STATE: Cooper announces easing of COVID-19 restrictions
Published 3:09 pm Wednesday, February 24, 2021
As North Carolina’s numbers continue to show improvement and vaccine distribution increases, Gov. Roy Cooper announced Wednesday that the state will ease some of its COVID-19 restrictions. Executive Order No. 195 will take effect at 5 p.m. Friday and will expire March 26 at 5 p.m.
“Today’s action is a show of confidence and trust, but we must remain cautious. People are losing their loved ones each day,” said Cooper. “We must keep up our guard. Many of us are weary, but we cannot let the weariness win. Now is the time to put our strength and resilience to work so that we can continue to turn the corner and get through this.”
“Keep wearing a mask, waiting 6 feet apart, and washing your hands. We’ve seen in the past how fragile progress can be, so we need to keep protecting each other while we get everyone a spot to get their shot,” said North Carolina Department of Health and Human Services Secretary Mandy K. Cohen, M.D.
The Executive Order lifts the Modified Stay at Home Order requiring people to stay at home and businesses to close to the public between 10 p.m. and 5 a.m. The number of people who may gather indoors will increase from 10 to 25, while 50 remains the limit for outdoors. The curfew on the sale of alcohol for onsite consumption will be moved from 9 p.m. to 11 p.m. Some businesses, including bars and amusement parks, will now be open for patrons indoors as they adhere to new occupancy restrictions. Many businesses, venues and arenas will have increased occupancy both indoors and outdoors.
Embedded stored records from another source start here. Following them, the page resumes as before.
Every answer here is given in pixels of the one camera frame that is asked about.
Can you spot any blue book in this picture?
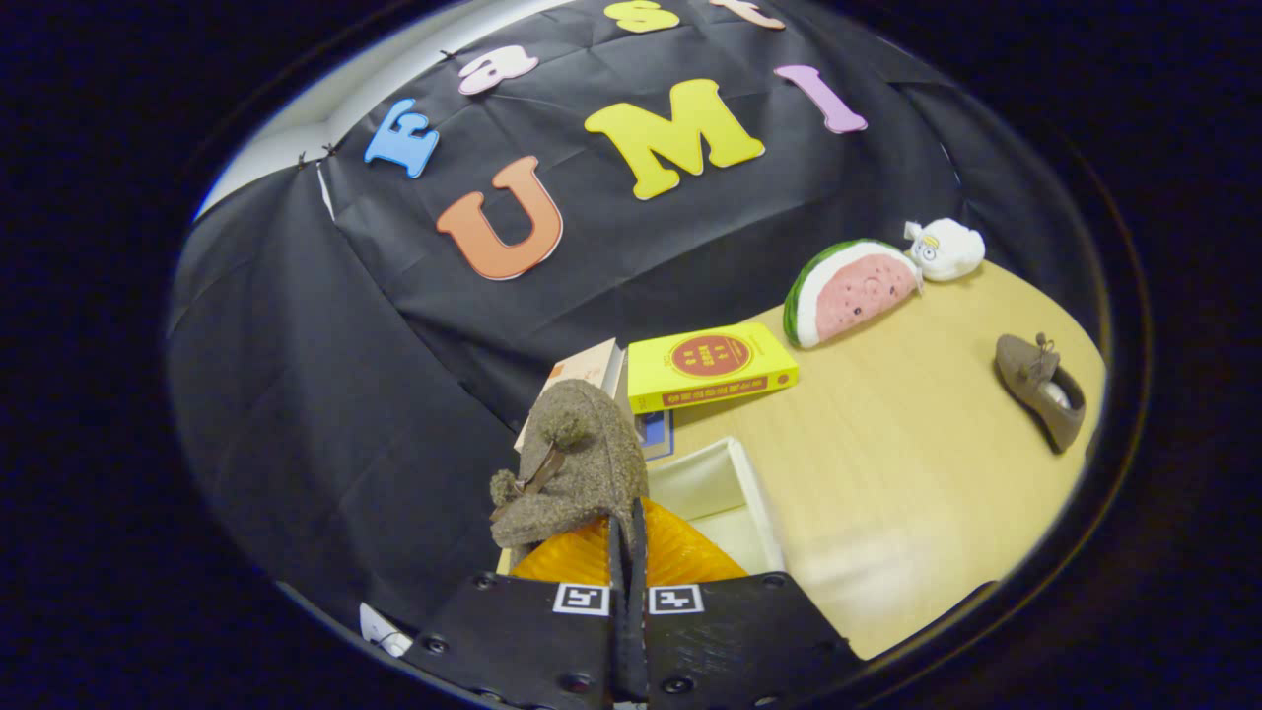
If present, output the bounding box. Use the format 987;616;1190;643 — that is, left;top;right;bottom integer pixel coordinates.
636;409;676;462

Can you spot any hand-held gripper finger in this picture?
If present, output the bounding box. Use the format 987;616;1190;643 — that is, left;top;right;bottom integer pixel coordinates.
404;513;629;709
628;497;857;709

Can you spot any watermelon slice plush toy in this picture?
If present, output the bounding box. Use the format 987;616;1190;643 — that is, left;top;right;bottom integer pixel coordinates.
783;238;923;350

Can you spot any black backdrop cloth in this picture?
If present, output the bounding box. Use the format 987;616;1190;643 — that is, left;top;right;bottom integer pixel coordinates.
166;0;1100;632

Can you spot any yellow book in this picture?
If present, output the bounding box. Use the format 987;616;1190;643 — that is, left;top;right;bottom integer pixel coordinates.
627;321;801;415

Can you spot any white storage box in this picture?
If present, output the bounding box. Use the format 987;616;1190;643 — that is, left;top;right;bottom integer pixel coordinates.
498;437;787;578

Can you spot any white plush toy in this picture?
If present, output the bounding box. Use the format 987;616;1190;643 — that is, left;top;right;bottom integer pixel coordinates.
904;217;987;283

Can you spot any brown suede shoe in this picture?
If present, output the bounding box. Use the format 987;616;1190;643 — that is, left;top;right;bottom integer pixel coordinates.
994;332;1087;455
490;379;650;551

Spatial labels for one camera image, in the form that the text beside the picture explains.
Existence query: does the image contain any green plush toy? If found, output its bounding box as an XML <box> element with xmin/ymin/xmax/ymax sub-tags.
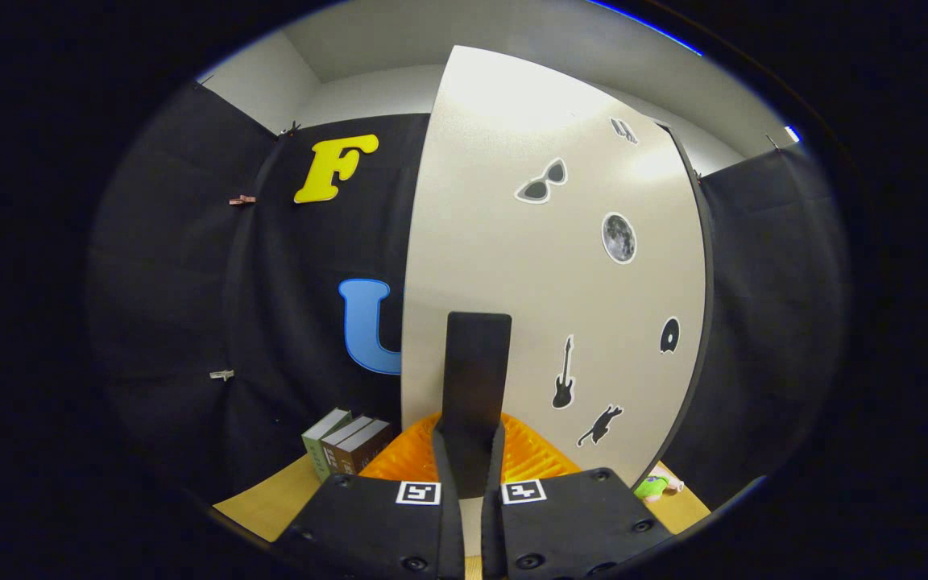
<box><xmin>633</xmin><ymin>466</ymin><xmax>685</xmax><ymax>504</ymax></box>

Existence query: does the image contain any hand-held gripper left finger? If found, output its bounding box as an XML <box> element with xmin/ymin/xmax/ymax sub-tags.
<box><xmin>271</xmin><ymin>411</ymin><xmax>465</xmax><ymax>580</ymax></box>

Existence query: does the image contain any green book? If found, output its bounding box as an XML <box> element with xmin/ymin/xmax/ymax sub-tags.
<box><xmin>301</xmin><ymin>408</ymin><xmax>354</xmax><ymax>483</ymax></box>

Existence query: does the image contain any black door handle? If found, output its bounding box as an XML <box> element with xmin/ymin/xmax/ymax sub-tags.
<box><xmin>436</xmin><ymin>312</ymin><xmax>513</xmax><ymax>500</ymax></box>

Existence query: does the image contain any black backdrop cloth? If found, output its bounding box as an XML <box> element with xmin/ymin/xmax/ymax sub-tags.
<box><xmin>89</xmin><ymin>81</ymin><xmax>847</xmax><ymax>508</ymax></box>

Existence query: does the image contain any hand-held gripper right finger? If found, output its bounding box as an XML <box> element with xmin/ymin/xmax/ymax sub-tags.
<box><xmin>480</xmin><ymin>412</ymin><xmax>674</xmax><ymax>580</ymax></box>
Executive Order No. 195 has two general categories of occupancy restrictions: 30% capacity and 50% capacity. Because indoor spaces have a higher risk of spread for COVID-19, indoor facilities in the 30%-occupancy category may not exceed two hundred fifty (250) people per indoor room or indoor space.
30% Capacity Limit (may not exceed 250-persons in indoor spaces)
Meeting, Reception, and Conference Spaces
Lounges (including tobacco) and Night Clubs
Indoor areas of Amusement Parks
Entertainment facilities (e.g., bingo parlors, gaming establishments)
Sports Arenas and Fields*
Indoor event venues with more than 5,000 seats may be excepted from the 250 person limit if they follow additional safety measures up to 15% capacity.
50% Capacity Limit
Breweries, Wineries, Distilleries
Fitness and Physical Activity Facilities (e.g., gyms, bowling alleys, rock climbing facilities)
Museums and Aquariums
Outdoor areas of Amusement Parks
Salons, Personal Care, Tattoo Parlors
Safety protocols such as masks, social distancing and frequent handwashing will continue to be important as people adjust to the new order, health officials said.
Today marks the first day of eligibility for teachers to receive vaccination as the state begins to expand access to group 3 essential workers. Due to manufacturers’ shipping delays caused by inclement weather, DHHS continues to work with providers to administer both last week’s shipment and this week’s shipment this week and continue to exhaust first dose supply before next week’s shipment arrives.
Dr. Cohen also provided an update on North Carolina’s data and trends.
Trajectory in COVID-Like Illness (CLI) Surveillance Over 14 Days – North Carolina’s syndromic surveillance trend for COVID-like illness is decreasing.
Trajectory of Confirmed Cases Over 14 Days – North Carolina’s trajectory of cases is decreasing.
Trajectory in Percent of Tests Returning Positive Over 14 Days – North Carolina’s trajectory in percent of tests returning positive is decreasing.
Trajectory in Hospitalizations Over 14 Days – North Carolina’s trajectory of hospitalizations is decreasing.
In addition to these metrics, the state continues building capacity to adequately respond to an increase in virus spread in testing, tracing and prevention.
Testing – Testing is widely available across the state.
Tracing Capability – There have been more than 716,610 downloads of the exposure notification app, SlowCOVIDNC.
Personal Protective Equipment – North Carolina’s personal protective equipment (PPE) supplies are stable.